Problem details. The required answer is every line of the data containing the word "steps".

Material supplied.
________________________________________
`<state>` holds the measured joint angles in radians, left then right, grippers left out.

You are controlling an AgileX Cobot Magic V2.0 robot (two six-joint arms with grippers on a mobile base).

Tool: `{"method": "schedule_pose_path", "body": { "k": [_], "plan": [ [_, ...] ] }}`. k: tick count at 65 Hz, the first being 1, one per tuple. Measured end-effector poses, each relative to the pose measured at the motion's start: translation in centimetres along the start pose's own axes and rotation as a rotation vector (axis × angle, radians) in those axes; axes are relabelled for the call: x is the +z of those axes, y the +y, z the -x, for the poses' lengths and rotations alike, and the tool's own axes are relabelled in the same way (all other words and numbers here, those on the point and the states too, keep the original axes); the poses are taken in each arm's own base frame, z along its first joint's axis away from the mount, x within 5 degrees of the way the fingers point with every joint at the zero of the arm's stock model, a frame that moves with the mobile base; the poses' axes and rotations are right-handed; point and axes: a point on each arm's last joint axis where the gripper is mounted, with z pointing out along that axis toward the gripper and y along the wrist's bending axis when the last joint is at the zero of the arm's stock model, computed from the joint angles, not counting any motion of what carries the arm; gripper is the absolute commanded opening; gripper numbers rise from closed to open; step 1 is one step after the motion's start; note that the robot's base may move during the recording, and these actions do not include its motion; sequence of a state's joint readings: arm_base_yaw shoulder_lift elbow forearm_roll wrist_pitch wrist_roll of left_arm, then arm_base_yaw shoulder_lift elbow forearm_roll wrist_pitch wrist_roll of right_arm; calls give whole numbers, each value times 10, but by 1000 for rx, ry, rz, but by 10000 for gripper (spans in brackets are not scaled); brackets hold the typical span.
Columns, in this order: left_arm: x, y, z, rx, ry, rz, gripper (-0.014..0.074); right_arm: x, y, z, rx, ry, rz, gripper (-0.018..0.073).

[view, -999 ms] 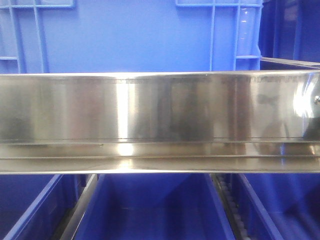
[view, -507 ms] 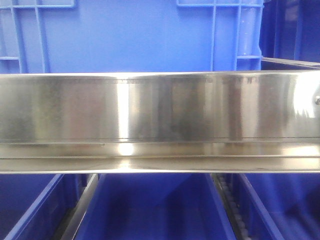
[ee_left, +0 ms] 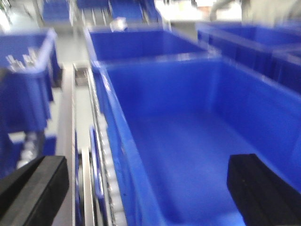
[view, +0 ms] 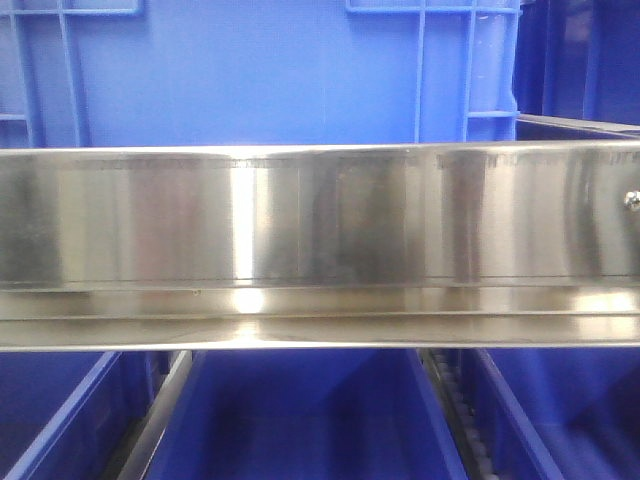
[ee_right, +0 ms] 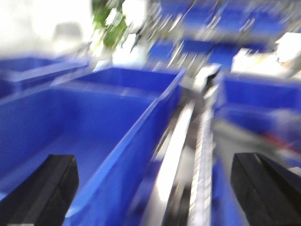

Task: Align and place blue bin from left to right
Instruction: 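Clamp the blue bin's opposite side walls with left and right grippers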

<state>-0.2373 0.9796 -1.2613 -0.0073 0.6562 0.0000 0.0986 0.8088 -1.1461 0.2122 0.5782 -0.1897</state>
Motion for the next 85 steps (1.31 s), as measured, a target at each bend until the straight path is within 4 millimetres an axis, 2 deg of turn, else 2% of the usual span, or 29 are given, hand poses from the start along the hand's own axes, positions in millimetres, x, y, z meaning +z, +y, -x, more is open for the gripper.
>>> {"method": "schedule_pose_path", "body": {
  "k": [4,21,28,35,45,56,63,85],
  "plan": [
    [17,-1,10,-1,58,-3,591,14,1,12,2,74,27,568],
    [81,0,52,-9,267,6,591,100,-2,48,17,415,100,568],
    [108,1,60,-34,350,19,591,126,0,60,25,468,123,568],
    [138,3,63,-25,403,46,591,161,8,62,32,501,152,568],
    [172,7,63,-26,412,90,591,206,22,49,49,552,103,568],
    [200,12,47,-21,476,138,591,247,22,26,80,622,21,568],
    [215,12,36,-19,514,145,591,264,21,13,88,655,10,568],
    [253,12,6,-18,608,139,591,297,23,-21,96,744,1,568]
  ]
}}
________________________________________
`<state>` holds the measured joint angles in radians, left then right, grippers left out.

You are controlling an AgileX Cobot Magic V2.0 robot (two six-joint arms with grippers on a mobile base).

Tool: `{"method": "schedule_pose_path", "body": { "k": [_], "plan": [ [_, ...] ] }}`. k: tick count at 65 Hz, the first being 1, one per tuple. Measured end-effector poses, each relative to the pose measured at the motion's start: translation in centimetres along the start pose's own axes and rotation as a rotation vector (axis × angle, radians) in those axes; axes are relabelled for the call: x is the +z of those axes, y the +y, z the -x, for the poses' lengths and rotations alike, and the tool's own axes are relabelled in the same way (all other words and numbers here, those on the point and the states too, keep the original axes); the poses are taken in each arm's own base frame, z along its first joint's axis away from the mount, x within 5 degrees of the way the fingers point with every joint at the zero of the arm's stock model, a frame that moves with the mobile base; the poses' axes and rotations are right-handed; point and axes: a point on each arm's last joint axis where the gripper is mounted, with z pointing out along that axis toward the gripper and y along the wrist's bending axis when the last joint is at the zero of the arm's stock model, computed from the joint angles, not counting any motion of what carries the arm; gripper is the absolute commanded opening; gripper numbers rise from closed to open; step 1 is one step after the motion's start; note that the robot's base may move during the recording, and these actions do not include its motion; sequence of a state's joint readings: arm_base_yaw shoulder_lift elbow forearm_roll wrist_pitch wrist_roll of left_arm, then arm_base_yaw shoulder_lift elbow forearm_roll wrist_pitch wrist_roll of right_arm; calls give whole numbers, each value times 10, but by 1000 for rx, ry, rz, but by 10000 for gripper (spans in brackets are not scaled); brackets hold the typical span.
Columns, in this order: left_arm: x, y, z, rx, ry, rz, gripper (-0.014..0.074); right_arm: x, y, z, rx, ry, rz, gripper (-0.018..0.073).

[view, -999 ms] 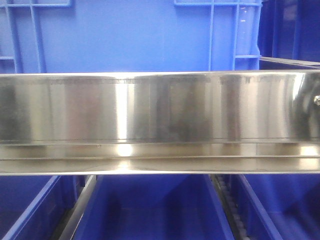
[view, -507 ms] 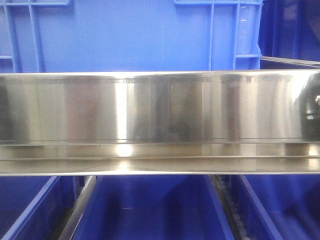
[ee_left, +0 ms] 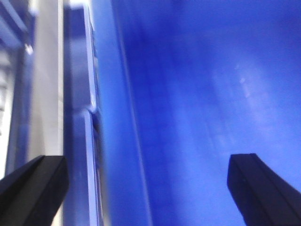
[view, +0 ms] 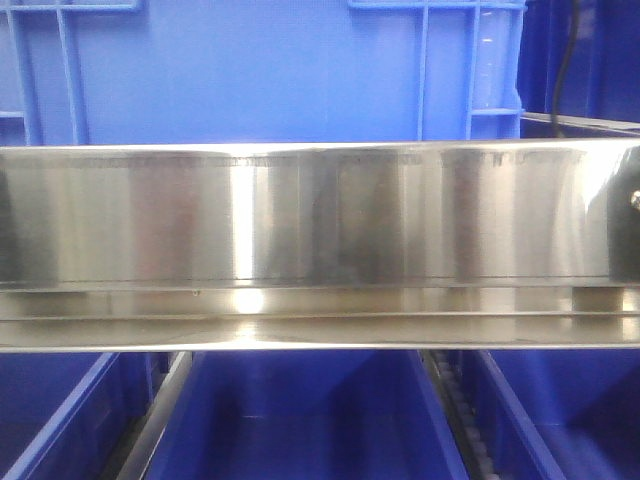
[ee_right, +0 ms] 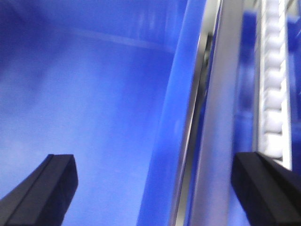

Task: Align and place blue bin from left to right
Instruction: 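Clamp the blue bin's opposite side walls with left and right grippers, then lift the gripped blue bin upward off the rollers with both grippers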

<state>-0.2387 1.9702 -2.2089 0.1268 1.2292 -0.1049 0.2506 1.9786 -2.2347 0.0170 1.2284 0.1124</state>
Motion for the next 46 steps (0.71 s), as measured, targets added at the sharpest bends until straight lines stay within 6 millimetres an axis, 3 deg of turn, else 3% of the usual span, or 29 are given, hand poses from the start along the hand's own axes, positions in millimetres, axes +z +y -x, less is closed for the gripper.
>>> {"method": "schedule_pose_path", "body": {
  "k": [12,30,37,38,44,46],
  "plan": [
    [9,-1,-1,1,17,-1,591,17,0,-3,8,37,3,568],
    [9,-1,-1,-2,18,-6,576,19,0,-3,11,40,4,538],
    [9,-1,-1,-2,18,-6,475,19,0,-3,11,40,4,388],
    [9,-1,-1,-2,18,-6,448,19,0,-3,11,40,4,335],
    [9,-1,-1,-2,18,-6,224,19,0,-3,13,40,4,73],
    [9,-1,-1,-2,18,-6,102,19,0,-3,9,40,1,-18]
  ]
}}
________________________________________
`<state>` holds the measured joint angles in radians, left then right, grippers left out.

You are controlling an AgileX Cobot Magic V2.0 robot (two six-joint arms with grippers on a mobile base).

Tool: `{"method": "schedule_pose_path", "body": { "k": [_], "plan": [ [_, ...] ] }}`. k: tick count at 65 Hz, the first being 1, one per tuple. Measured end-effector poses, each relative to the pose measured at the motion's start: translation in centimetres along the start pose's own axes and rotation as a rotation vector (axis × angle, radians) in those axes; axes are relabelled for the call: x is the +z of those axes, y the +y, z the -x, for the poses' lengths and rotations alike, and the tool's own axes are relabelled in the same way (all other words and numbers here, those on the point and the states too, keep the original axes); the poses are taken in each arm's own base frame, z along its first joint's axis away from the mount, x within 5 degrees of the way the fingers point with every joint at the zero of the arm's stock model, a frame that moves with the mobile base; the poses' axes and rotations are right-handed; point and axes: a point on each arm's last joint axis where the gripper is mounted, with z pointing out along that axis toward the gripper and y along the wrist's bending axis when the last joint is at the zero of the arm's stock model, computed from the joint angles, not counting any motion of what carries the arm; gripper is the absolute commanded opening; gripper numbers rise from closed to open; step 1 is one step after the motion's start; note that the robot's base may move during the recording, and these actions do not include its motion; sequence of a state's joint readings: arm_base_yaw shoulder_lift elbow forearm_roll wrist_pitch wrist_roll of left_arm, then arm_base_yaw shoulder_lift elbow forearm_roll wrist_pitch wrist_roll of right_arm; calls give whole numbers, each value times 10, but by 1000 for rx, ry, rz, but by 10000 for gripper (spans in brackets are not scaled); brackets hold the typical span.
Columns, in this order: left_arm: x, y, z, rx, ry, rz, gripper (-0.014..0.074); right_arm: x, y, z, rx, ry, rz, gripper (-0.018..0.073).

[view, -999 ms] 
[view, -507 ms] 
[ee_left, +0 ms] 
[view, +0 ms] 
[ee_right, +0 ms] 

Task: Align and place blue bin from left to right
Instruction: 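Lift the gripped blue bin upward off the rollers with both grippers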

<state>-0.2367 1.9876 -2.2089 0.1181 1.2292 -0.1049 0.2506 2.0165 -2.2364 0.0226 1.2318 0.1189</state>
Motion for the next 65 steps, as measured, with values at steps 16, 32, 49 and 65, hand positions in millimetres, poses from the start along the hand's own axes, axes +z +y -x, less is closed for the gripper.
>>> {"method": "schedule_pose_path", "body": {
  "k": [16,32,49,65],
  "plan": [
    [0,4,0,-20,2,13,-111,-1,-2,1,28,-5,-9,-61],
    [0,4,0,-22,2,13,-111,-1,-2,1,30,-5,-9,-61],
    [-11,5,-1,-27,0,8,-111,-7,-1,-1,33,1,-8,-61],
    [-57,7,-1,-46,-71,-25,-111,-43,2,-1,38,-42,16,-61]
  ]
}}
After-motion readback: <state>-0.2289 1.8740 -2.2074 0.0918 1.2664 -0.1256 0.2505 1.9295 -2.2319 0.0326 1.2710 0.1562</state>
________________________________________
Response to the task.
Motion for the next 85 steps (1.31 s), as measured, a target at each bend until the straight path is within 4 millimetres an axis, 2 deg of turn, else 2% of the usual span, or 29 are given, hand poses from the start along the hand's own axes, positions in millimetres, x, y, z meaning +z, +y, -x, more is open for the gripper.
Motion for the next 46 steps (0.71 s), as measured, targets added at the sharpest bends until straight lines stay within 6 millimetres an axis, 3 deg of turn, else 3% of the usual span, or 29 are given, hand poses from the start along the hand's own axes, positions in millimetres, axes +z +y -x, less is closed for the gripper.
Motion for the next 65 steps, as measured, with values at steps 16, 32, 49 and 65, hand positions in millimetres, poses from the start along the hand's own axes, axes +z +y -x, less is closed for the gripper.

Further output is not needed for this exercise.